Deep historical and institutional links aside, you can chalk it up to convergent engineering. Most people live in unevenly urbanized, socioeconomically unstable, and ecologically unsustainable cities. They are variously labelled as users, potential enemy combatants, or citizens by the different types of organizations setting up increasingly dense systems of algorithmic monitoring, prediction, and control, but the technologies, methods, and even goals are fast becoming impossible to distinguish (nowhere faster than in China, perhaps, although not for lack of trying elsewhere).
The main scenario tech companies have in mind is one of a prosperous, gleaming city filled with deeply monetized and continuously engaged inhabitants; for military organizations, large, poor cities populated by the networked restless with nothing to lose. Neither is implausible — they are instead, like every scenario, selective ways of looking at a complex reality.

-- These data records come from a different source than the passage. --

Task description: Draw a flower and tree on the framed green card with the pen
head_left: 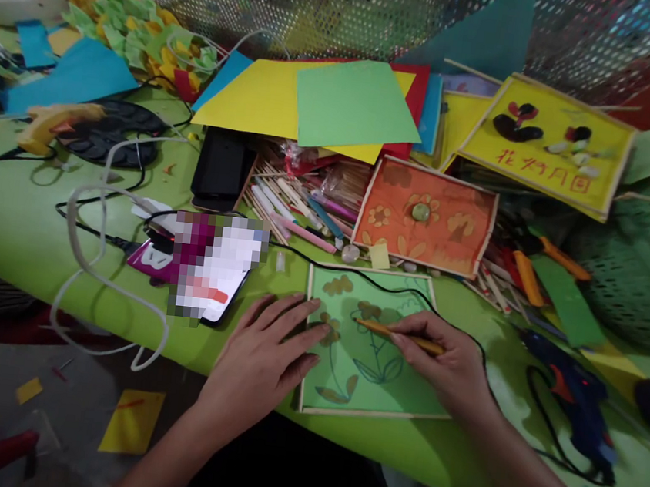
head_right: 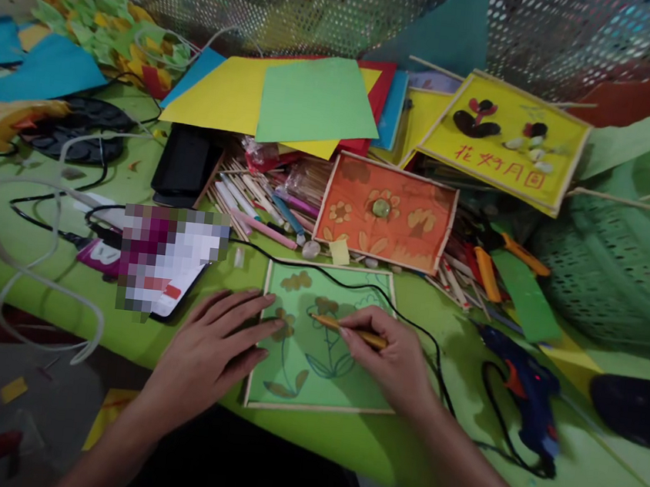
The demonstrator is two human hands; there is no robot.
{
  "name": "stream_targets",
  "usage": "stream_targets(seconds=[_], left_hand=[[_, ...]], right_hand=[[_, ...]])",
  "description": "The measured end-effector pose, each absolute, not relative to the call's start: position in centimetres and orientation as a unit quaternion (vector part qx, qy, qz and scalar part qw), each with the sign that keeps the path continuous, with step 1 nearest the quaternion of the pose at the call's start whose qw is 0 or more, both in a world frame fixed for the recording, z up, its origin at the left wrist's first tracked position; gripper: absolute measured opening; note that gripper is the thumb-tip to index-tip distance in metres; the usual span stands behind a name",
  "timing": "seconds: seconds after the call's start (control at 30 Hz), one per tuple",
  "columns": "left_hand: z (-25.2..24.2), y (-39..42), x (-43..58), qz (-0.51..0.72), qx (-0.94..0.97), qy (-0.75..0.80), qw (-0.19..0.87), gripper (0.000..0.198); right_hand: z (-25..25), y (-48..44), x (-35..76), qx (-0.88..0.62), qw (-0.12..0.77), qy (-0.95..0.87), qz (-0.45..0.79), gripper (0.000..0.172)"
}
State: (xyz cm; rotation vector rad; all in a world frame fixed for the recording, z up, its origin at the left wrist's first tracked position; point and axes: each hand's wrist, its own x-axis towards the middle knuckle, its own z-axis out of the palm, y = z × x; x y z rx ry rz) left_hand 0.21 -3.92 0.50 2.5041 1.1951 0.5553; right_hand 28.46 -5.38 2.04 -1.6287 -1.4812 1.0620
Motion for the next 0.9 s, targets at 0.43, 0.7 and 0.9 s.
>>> stream_targets(seconds=[0.43,0.7,0.9], left_hand=[[0.62,-3.88,0.25,0.197,0.874,0.416,0.153,0.032],[0.65,-3.75,0.23,0.204,0.874,0.414,0.153,0.031],[0.68,-3.78,0.27,0.208,0.874,0.414,0.148,0.031]], right_hand=[[1.95,-5.40,28.25,-0.623,0.339,-0.585,0.394,0.008],[1.84,-5.29,28.16,-0.626,0.338,-0.590,0.382,0.009],[2.14,-5.34,27.83,-0.637,0.350,-0.581,0.367,0.010]])
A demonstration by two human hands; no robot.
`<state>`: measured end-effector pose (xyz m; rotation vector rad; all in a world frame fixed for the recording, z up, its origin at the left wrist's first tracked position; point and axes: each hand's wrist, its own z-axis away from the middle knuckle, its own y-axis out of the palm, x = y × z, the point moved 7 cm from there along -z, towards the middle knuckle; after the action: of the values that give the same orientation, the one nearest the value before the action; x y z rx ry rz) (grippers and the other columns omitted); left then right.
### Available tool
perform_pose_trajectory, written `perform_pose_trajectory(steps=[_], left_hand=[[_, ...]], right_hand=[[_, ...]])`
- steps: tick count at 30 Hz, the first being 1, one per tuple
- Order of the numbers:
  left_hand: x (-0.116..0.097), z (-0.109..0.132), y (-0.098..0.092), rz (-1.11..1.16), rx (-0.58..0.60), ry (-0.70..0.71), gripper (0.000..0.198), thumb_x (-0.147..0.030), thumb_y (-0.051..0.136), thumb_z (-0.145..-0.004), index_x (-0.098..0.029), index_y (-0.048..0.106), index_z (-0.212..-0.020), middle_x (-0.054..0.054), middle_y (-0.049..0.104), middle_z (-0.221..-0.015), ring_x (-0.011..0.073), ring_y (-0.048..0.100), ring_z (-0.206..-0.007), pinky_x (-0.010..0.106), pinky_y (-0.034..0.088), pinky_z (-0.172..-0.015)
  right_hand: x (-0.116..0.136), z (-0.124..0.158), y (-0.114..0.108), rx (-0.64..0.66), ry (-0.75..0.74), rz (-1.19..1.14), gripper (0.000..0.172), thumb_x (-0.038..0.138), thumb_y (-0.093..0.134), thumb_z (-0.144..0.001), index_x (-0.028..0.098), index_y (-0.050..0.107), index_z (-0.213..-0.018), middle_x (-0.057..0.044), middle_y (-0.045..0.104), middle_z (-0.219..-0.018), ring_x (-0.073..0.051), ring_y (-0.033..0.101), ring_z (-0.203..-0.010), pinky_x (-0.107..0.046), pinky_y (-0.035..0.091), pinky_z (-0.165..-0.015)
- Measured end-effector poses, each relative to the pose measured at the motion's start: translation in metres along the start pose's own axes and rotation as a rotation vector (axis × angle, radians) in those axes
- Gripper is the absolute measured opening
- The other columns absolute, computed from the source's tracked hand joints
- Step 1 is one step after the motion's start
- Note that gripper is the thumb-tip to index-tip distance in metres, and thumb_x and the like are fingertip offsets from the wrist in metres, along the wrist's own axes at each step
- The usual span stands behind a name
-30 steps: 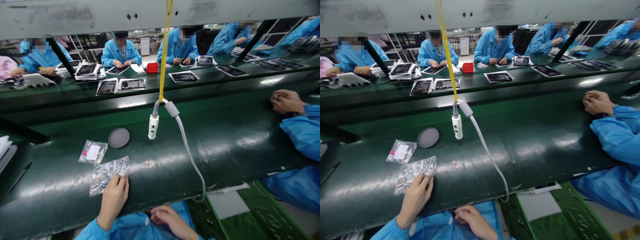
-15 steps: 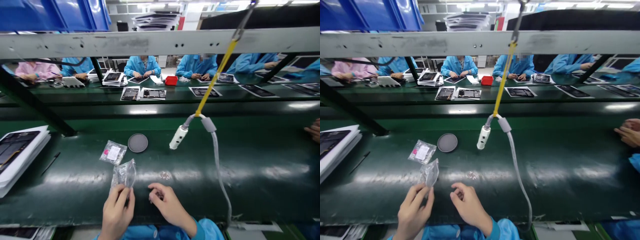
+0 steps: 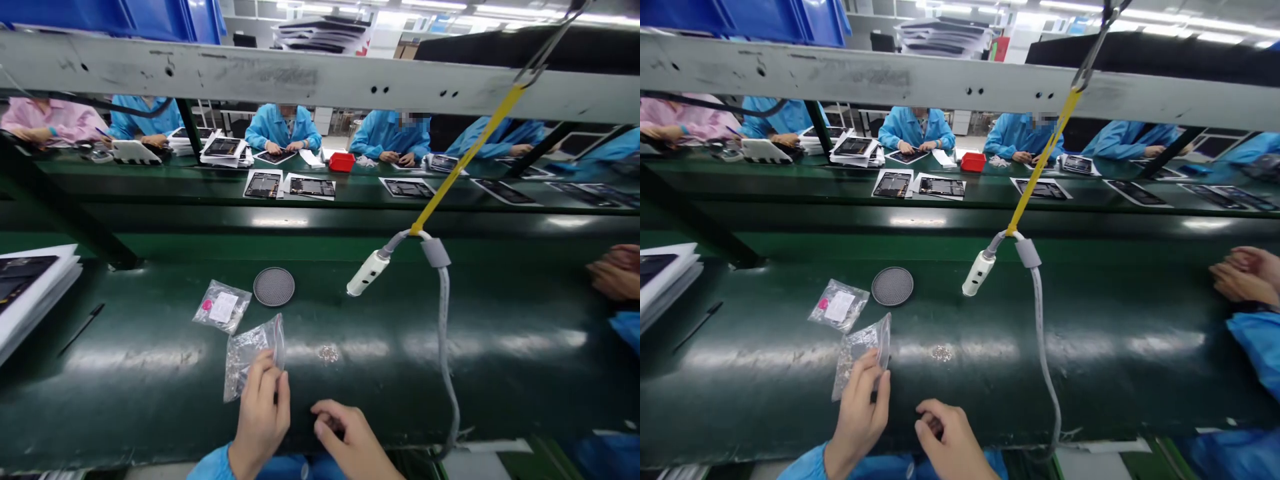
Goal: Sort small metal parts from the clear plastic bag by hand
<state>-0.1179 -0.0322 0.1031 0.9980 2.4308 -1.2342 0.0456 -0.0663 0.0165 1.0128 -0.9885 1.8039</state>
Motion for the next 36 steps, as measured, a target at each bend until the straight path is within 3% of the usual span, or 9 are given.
perform_pose_trajectory(steps=[6, 9, 11, 14, 19, 23, 27, 32, 36], left_hand=[[0.028, 0.015, 0.037, 0.226, 0.127, -0.231, 0.024, -0.024, 0.042, -0.103, -0.021, 0.053, -0.082, 0.008, 0.069, -0.094, 0.0238, 0.069, -0.101, 0.054, 0.047, -0.110], [0.035, 0.017, 0.034, 0.246, 0.157, -0.246, 0.019, -0.029, 0.045, -0.103, -0.019, 0.059, -0.097, 0.011, 0.071, -0.104, 0.0257, 0.069, -0.107, 0.048, 0.054, -0.103], [0.041, 0.016, 0.022, 0.139, 0.134, -0.221, 0.028, -0.031, 0.044, -0.103, -0.016, 0.058, -0.122, 0.016, 0.066, -0.123, 0.0282, 0.064, -0.118, 0.045, 0.057, -0.097], [0.051, 0.012, 0.009, -0.171, 0.112, -0.124, 0.042, -0.031, 0.042, -0.103, -0.013, 0.051, -0.140, 0.020, 0.052, -0.146, 0.0352, 0.047, -0.138, 0.055, 0.045, -0.110], [0.070, 0.014, 0.028, -0.499, 0.270, -0.004, 0.054, -0.039, 0.042, -0.101, -0.006, 0.053, -0.142, 0.024, 0.041, -0.154, 0.0435, 0.034, -0.145, 0.061, 0.038, -0.112], [0.077, 0.023, 0.041, -0.525, 0.305, 0.027, 0.060, -0.044, 0.039, -0.101, -0.004, 0.052, -0.144, 0.025, 0.039, -0.155, 0.0443, 0.032, -0.146, 0.062, 0.036, -0.114], [0.080, 0.018, 0.035, -0.490, 0.302, 0.038, 0.059, -0.043, 0.036, -0.102, -0.003, 0.051, -0.143, 0.027, 0.040, -0.153, 0.0456, 0.030, -0.146, 0.064, 0.038, -0.111], [0.047, 0.007, 0.017, -0.307, 0.180, 0.096, 0.048, -0.031, 0.043, -0.102, -0.011, 0.047, -0.145, 0.024, 0.041, -0.153, 0.0428, 0.038, -0.143, 0.064, 0.041, -0.112], [-0.016, 0.031, 0.035, -0.050, 0.300, 0.188, 0.051, -0.024, 0.045, -0.101, -0.019, 0.039, -0.151, 0.015, 0.047, -0.151, 0.0309, 0.051, -0.136, 0.046, 0.053, -0.107]], right_hand=[[-0.021, 0.005, -0.008, -0.029, -0.019, -0.047, 0.042, 0.049, 0.056, -0.090, 0.014, 0.074, -0.106, -0.010, 0.071, -0.082, -0.021, 0.065, -0.077, -0.029, 0.050, -0.072], [-0.019, 0.002, -0.006, -0.021, -0.056, -0.037, 0.039, 0.047, 0.058, -0.091, 0.014, 0.074, -0.104, -0.009, 0.072, -0.082, -0.020, 0.065, -0.075, -0.028, 0.050, -0.072], [-0.016, -0.001, -0.005, -0.003, -0.076, -0.034, 0.038, 0.046, 0.058, -0.091, 0.014, 0.074, -0.105, -0.009, 0.072, -0.083, -0.020, 0.065, -0.075, -0.028, 0.050, -0.072], [-0.012, -0.005, -0.003, 0.000, -0.079, -0.028, 0.040, 0.046, 0.058, -0.089, 0.013, 0.073, -0.106, -0.010, 0.072, -0.084, -0.020, 0.066, -0.075, -0.028, 0.051, -0.071], [-0.006, -0.005, -0.002, -0.037, -0.043, -0.007, 0.037, 0.040, 0.058, -0.084, 0.013, 0.075, -0.103, -0.010, 0.072, -0.080, -0.020, 0.065, -0.072, -0.029, 0.051, -0.070], [-0.003, 0.004, -0.003, -0.078, -0.030, -0.009, 0.035, 0.036, 0.057, -0.083, 0.013, 0.076, -0.102, -0.010, 0.073, -0.083, -0.020, 0.065, -0.073, -0.028, 0.050, -0.067], [-0.012, 0.015, -0.006, -0.112, -0.001, -0.008, 0.035, 0.035, 0.057, -0.084, 0.015, 0.076, -0.104, -0.011, 0.073, -0.087, -0.022, 0.067, -0.078, -0.028, 0.051, -0.069], [-0.023, 0.030, -0.013, -0.160, 0.018, -0.047, 0.031, 0.033, 0.060, -0.082, 0.016, 0.078, -0.101, -0.010, 0.074, -0.088, -0.022, 0.067, -0.082, -0.029, 0.051, -0.076], [-0.044, 0.039, 0.001, 0.045, 0.082, -0.311, 0.026, 0.019, 0.061, -0.070, 0.016, 0.080, -0.087, -0.005, 0.074, -0.078, -0.018, 0.065, -0.074, -0.026, 0.047, -0.072]])
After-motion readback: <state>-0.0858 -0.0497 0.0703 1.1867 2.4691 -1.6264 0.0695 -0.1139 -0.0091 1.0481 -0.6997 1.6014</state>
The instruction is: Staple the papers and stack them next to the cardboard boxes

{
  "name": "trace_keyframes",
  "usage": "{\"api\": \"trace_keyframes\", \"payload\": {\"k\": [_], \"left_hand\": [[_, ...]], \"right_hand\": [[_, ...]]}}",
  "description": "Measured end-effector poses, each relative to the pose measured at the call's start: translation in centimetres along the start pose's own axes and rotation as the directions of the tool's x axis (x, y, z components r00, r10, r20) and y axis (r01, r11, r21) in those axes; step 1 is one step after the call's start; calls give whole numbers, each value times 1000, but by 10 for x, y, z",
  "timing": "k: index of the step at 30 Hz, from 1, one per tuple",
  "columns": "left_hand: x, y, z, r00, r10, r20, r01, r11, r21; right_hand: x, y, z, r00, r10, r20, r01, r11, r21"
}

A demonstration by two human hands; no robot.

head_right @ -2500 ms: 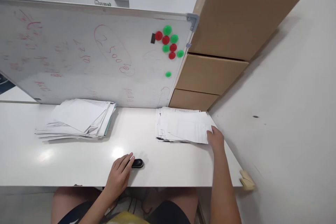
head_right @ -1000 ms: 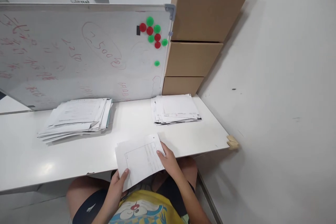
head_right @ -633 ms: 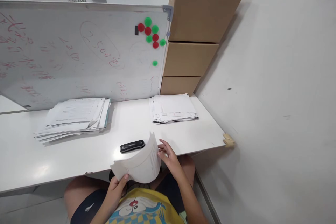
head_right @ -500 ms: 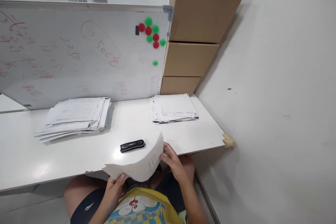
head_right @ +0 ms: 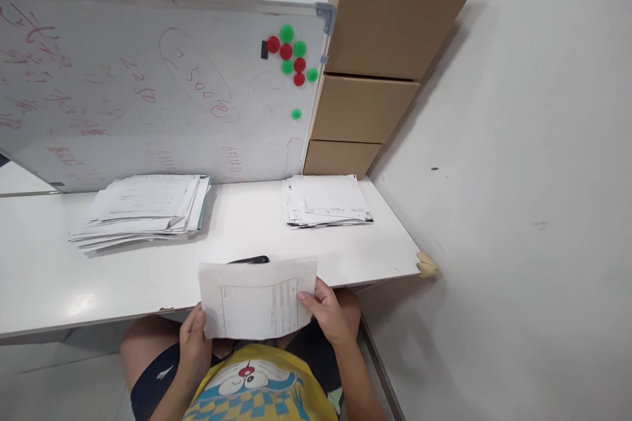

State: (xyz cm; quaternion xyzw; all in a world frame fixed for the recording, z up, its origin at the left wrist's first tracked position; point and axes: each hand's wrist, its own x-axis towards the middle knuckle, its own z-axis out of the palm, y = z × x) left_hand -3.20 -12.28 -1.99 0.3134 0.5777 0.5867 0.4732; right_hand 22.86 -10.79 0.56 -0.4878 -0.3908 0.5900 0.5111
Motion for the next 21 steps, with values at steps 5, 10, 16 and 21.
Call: {"api": "trace_keyframes", "payload": {"k": [5,10,16,21], "left_hand": [[37,33,4,789,511,341,-605,742,288],[67,48,33,503,368,782,-864,183,470],[87,18,46,499,254,828,-866,127,483],[97,0,42,512,374,773,-857,285,430]], "right_hand": [[15,6,-14,989,-80,-127,58,984,-170],[28,13,-72,972,-61,-227,-40,908,-416],[37,10,-110,979,6,-202,-88,911,-403],[45,15,-108,984,28,-178,-86,940,-330]]}}
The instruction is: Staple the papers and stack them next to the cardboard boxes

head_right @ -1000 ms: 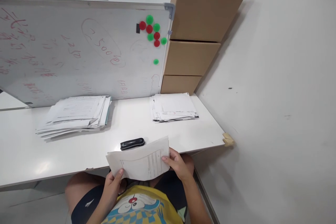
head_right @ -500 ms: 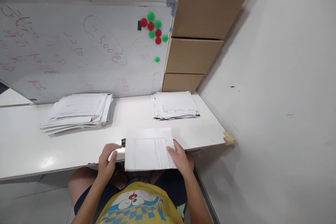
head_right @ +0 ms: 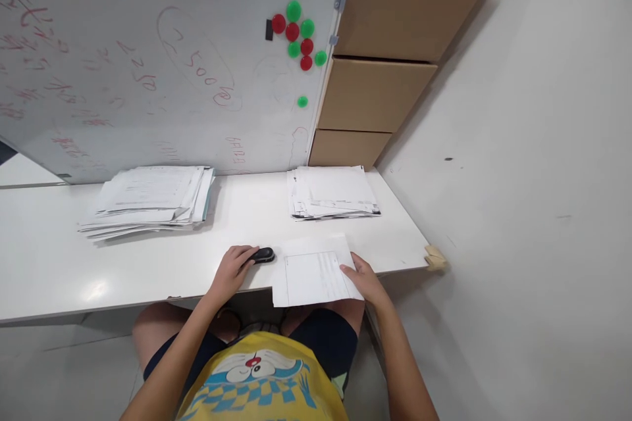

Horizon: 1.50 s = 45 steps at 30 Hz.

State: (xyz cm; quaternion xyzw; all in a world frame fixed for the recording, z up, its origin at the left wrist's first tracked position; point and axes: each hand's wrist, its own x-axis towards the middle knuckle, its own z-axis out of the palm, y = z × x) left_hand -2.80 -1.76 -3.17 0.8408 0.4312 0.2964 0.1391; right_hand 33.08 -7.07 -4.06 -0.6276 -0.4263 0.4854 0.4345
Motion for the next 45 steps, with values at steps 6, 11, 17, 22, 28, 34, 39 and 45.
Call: {"api": "trace_keyframes", "payload": {"k": [6,11,17,22,28,34,39,45], "left_hand": [[-2,2,0,999,2,-32,-4,998,-70],[-1,2,-2,1000,2,-23,-4,996,-87],[0,3,-2,999,38,-21,-39,997,-69],[-2,7,-1,998,55,18,-55,998,21],[-4,8,2,995,71,66,-83,976,201],[-6,-1,5,994,100,-51,-87,975,206],[-7,-1,5,991,97,-89,-81,982,170],[-10,3,1,991,25,-131,-14,996,88]], "right_hand": [[0,4,-4,996,56,-62,-50,995,86],[0,0,10,1000,28,7,-29,998,56],[-1,-3,26,998,37,54,-40,998,44],[-4,-4,28,997,62,54,-64,997,43],[1,-3,28,997,54,63,-58,996,72],[-1,-6,36,999,24,31,-27,996,87],[-11,-9,9,999,10,-46,-5,994,106],[45,-28,-29,959,-99,-267,125,989,84]]}}
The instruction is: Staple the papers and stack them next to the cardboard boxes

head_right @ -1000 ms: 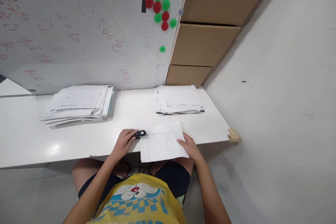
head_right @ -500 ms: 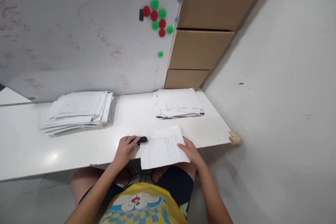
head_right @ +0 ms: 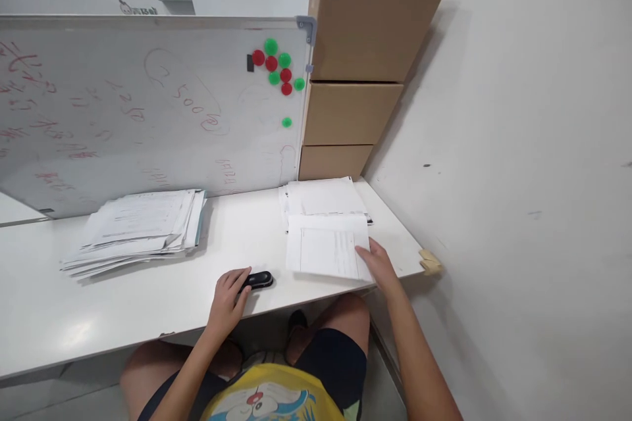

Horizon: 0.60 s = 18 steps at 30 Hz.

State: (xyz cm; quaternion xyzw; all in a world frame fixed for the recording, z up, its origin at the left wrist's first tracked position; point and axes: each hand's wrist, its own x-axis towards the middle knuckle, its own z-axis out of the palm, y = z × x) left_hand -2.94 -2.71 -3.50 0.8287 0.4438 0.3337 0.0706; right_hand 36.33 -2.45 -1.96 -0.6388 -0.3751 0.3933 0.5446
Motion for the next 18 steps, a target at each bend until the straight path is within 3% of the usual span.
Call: {"api": "trace_keyframes", "payload": {"k": [3,5,8,10,13,15,17,18], "left_hand": [[-6,-1,-2,999,-24,-43,21,998,-54],[-10,-5,-3,986,-109,-122,96,989,-108],[-11,-13,-1,920,-307,-243,261,944,-204],[-9,-16,3,891,-385,-241,332,914,-235],[-9,-14,8,903,-400,-158,367,908,-201],[-11,-11,9,907,-397,-143,369,911,-185],[-11,-13,3,900,-399,-173,366,910,-197],[-8,-17,-4,898,-393,-198,357,914,-193]], "right_hand": [[57,-12,11,991,-111,-80,94,977,-194],[93,-23,18,981,-160,-108,120,945,-304],[134,-42,28,973,-210,-96,150,889,-432],[147,-50,36,964,-254,-78,180,840,-513],[142,-44,47,930,-360,-79,245,763,-599],[123,-26,50,852,-499,-159,286,697,-658],[99,0,46,710,-630,-315,285,667,-689],[86,14,42,650,-642,-406,265,693,-670]]}}
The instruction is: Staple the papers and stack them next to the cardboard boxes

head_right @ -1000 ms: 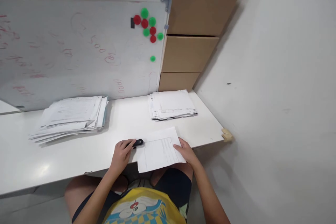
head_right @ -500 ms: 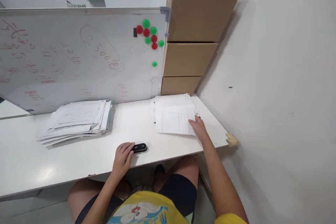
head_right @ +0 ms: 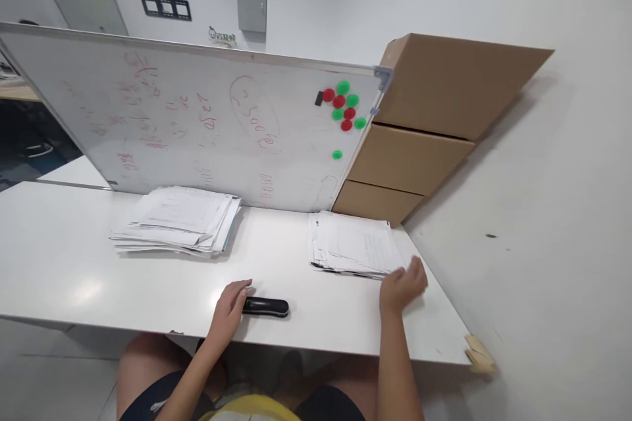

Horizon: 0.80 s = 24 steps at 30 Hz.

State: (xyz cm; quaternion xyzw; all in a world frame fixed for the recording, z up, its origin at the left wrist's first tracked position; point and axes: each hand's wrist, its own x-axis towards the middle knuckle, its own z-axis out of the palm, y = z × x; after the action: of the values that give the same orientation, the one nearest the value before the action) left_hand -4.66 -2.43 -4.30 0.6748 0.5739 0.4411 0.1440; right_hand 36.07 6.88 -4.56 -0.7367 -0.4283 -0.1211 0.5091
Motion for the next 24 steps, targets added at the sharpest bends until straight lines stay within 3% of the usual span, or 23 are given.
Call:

Here's another selective way of looking at a complex reality: going by the current trends in technology, economics, and geophysics, the typical large city of the mid- to late-21st century is going to be one of lethal heat waves every year, chronic water difficulties, and food insecurity of the kind that shaped, say, Roman politics during the Late Republic and Early Empire (that's on top of, and ignoring for the sake of argument, not at all unrelated issues of economic and social inequality and instability). With three or more degrees Celsius of overall warming, New York will more or less live or die by its storm walls, but high densities in places like India and the South of China will be monstrously difficult to sustain, and require powerful technologies to monitor, predict, and interact with urban populations.
The most likely use case for all those sensors, drones, and programmable (but not end-user-programmable) infrastructure won't be administrating an ecologically and socially healthy urban environment, but rather making the permanent crisis easier to manage.
Getting comprehensive telemetry of massive multi-causal urban collapse, in the not-quite-the-best scenario.
The future, sometimes, works out better than expected (but not without a lot of hard work, and that rarely by the same people who made up the mess in the first place). A combination of a faster than expected transition to a zero-carbon economy, humane and orderly migration away from whatever areas become impossible to maintain, large investments in sustainable infrastructure wherever it's needed: we have or can develop the means to do all of that, and more. The more knowledge, resources, and technology a civilization has, the more ecological disasters become matters of sociopolitical failure rather than capricious fate. We (for far from uniformly responsible values of "we") made the current and oncoming mess, but it's within our ability to handle it with a minimum of ensuing horrors.
But whatever future we end up building, the hardware and software we're threading through our cities — which by then will be as boring when working as sewage or food logistics, and almost as necessary — will have its greatest impact not through the placement of interactive ads or the airborne delivery of pizzas, but as part of the basic toolkit that will define how — and for whose benefit, or following whose vision — we interact with each other and with the world.